Annoncé depuis le 8 juillet dernier, l’engin de la CUY a commencé hier le travail de démolition du célèbre quartier.
On se croirait dans une fourmilière. Des centaines d’hommes, de femmes et d’enfants s’attèlent à récupérer des morceaux de bois, des portes, des tôles. Ici, c’est un téléviseur miraculeusement intact qui est récupéré alors que des jeunes garçons se mettent à plusieurs pour transporter une armoire aux vitres brisées. Près d’eux, un énorme engin s’acharne contre la toiture d’une maison qui cède très rapidement. Sur les habitations encore debout, on s’évertue à enlever les tôles, les fenêtres et tout ce qui est récupérable avant qu’il ne soit trop tard. Les affaires sauvées sont entassées dans des voitures, sur le bord de la route, tant bien que mal. Jadis réputé pour être le repaire des bandits, avec ses maisons exiguës, sa promiscuité et sa saleté, le quartier Ntaba à Yaoundé n’est plus qu’un amas de terre et de pierres.
Annoncée depuis le début du mois en cours, la Communauté urbaine de Yaoundé est finalement passée hier pour raser les habitations de ce quartier populaire. « L’engin est arrivé vers 10h. Mes enfants dormaient dans la maison, une voisine a pu les sortir de là. Le temps que j’arrive, tout avait été réduit en poussière », pleure une commerçante. La tension est à son comble et les nerfs lâchent parfois. On entend des cris de colère et des engueulades dus à l’état d’énervement avancé des habitants. Une femme assène un coup de latte sur la tête d’une autre qui tentait de voler son bois et se lance à la poursuite d’enfants qui avaient la même idée. Un peu plus loin, c’est une affaire de tôles volées qui manque de virer au drame. Les journalistes qui approchent les déguerpis sont repoussés par des injures et des menaces. Heureusement, la présence discrète mais efficace des forces de l’ordre fait son effet.

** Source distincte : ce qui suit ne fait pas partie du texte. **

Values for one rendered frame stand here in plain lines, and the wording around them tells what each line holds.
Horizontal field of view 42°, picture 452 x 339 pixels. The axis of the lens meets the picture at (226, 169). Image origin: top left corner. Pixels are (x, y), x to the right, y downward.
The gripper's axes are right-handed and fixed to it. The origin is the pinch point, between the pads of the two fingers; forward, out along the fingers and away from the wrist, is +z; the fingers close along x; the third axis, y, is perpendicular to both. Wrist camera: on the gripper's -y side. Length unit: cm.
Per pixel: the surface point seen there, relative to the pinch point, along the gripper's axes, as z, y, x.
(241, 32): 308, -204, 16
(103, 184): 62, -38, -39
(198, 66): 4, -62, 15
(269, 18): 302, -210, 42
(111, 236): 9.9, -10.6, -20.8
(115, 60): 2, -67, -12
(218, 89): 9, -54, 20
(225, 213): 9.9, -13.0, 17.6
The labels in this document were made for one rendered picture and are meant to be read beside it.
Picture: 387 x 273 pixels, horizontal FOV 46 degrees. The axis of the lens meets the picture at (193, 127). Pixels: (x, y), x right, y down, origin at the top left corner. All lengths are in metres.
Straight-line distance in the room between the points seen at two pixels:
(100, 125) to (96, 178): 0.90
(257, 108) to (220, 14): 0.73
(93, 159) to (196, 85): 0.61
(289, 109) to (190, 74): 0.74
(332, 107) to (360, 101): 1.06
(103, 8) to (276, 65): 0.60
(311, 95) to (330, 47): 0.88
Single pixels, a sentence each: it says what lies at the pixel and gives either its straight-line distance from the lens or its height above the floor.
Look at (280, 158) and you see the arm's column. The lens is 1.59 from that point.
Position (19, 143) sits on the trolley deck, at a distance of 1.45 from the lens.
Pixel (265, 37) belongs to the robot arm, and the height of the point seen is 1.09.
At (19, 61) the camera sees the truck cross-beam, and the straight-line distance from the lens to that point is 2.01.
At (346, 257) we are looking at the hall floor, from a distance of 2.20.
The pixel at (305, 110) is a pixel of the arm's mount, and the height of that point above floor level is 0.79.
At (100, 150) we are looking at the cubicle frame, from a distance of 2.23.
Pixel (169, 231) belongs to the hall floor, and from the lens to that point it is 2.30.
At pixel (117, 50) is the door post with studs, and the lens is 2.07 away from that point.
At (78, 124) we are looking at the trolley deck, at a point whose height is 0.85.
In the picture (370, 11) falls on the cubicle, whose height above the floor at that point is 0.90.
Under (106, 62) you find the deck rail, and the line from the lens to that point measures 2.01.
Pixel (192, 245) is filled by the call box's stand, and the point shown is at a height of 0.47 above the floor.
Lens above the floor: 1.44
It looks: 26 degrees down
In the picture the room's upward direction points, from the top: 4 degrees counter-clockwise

Le délégué du gouvernement auprès de la communauté urbaine, Gilbert Tsimi Evouna, est descendu lui-même sur le terrain pour s’enquérir de l’effectivité des déguerpissements. Sous les regards d’une centaine de badauds que l’évènement a attirés. C’est le 8 juillet dernier qu’a expiré le délai accordé, une semaine plus tôt, par la CUY aux habitants de Ntaba pour quitter les lieux. A la date butoir, une bonne partie des 5000 habitants de cette zone était toujours sur place. Ce qui révolte certaines personnes. « Les gens sont restés par défi, pensant que leur présence allait freiner la CUY. Mais qui a déjà vu le délégué reculer devant une décision prise ? On ne peut pas toujours défier le gouvernement. Ces gens étaient censés être partis depuis des jours, mais ils sont toujours là. Maintenant, ils sont obligés de courir avec les effets sur la tête. Il vaut mieux faire un parc ici comme on l’a annoncé car ce n’est que le marécage », s’écrie l’un d’entre eux, très vite pris à partie par des natifs du quartier. L’engin de la CUY continue pendant ce temps son travail de démolition. Il a encore jusqu’à demain pour envoyer dans l’histoire et les souvenirs, le nom de Ntaba.